Why Is Exercise Important? How It Transforms Your Body & Mind

Let’s start with the bad news: Exercise is not a particularly good way to lose weight.

I know. You’re shocked. Most people are. But if you’re sweating it out in the gym thinking it’s the golden ticket to weight loss, you’re going to be disappointed. Sure, exercise is amazing for a million reasons—it’s like the Swiss Army knife of health tools—but shedding pounds isn’t one of its superpowers.

Maybe you’ve even experienced something like this for yourself. You hit the treadmill, burn a few hundred calories, and feel like a champ. But then, all it takes is one extra slice of pizza or that irresistible dessert, and you’ve wiped out all your hard work.

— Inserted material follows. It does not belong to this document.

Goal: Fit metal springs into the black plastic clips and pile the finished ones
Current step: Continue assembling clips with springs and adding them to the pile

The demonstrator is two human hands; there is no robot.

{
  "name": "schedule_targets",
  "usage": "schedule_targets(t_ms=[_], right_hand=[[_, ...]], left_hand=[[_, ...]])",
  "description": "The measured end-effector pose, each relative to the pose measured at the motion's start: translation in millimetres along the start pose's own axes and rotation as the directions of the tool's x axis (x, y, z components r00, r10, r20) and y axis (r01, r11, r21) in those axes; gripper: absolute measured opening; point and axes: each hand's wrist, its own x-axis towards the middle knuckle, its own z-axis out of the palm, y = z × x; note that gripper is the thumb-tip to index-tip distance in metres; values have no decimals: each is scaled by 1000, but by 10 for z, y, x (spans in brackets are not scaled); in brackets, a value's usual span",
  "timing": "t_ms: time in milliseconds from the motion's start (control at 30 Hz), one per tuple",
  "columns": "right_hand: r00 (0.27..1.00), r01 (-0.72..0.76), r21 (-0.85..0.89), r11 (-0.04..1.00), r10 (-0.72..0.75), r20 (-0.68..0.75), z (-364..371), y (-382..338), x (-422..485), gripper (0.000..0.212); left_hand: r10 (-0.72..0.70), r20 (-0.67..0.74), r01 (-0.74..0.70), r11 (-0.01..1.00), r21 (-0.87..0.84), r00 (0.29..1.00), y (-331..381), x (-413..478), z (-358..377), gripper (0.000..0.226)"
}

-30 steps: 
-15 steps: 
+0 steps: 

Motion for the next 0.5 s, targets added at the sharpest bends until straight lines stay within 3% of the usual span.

And here’s the kicker—your body is smart. It adapts to your workouts, becoming more efficient, so you end up burning fewer calories over time for the same effort. Plus, let’s be honest, after a tough workout, isn’t your appetite just roaring? It’s like your body is begging for a reward, and before you know it, you’ve eaten back every calorie you burned, and then some.

So, while exercise is absolutely essential for keeping your body and brain in tip-top shape, when it comes to weight loss, the real magic happens in the kitchen. (That’s why trainers always say, “You can’t outrun a bad diet.”)

Does that mean you should give up on exercise? Hardly.

While exercise may not be the most effective way to lose weight, it’s one of the most effective ways to keep it off. According to data from the National Health and Nutrition Examination Survey (NHANES), exercise is one of the best ways we know of to maintain weight loss over the long term.

But keeping the weight you’ve lost off is only one thing on the long list of exercise benefits. Let’s take a look at some of why exercise is important.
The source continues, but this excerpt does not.